── The data ──

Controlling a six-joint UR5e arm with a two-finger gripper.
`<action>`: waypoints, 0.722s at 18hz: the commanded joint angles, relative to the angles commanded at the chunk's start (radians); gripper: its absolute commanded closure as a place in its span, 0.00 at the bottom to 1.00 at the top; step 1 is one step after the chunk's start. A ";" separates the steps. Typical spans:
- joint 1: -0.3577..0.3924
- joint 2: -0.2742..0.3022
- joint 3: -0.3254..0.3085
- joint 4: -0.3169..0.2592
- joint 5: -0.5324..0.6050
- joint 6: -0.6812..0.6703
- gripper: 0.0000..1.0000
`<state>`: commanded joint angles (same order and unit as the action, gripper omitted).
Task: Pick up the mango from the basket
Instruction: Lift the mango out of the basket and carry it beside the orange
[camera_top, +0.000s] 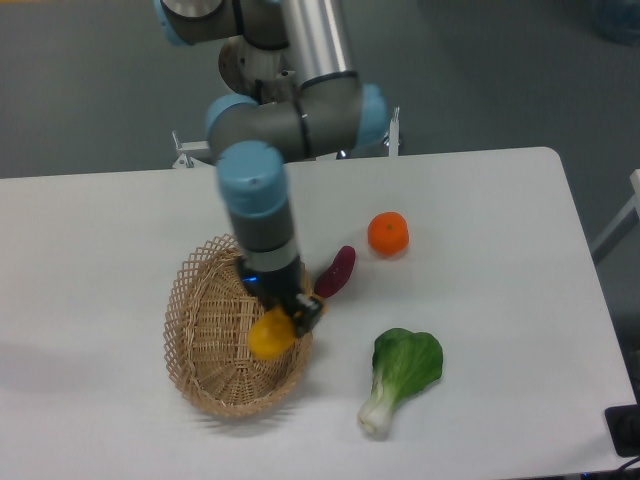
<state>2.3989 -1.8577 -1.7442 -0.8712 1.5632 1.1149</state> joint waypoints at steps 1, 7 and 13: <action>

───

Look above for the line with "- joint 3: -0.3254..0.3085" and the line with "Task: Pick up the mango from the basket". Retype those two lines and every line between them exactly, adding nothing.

- Problem solution:
- joint 3: -0.3254..0.3085
- joint 4: -0.3169..0.2592
- joint 5: -0.5324..0.6050
- joint 6: -0.6812..0.6703
- gripper: 0.0000..1.0000
`<state>`: commanded joint angles (same order and unit as the action, gripper omitted).
Task: Pick up the mango from the basket

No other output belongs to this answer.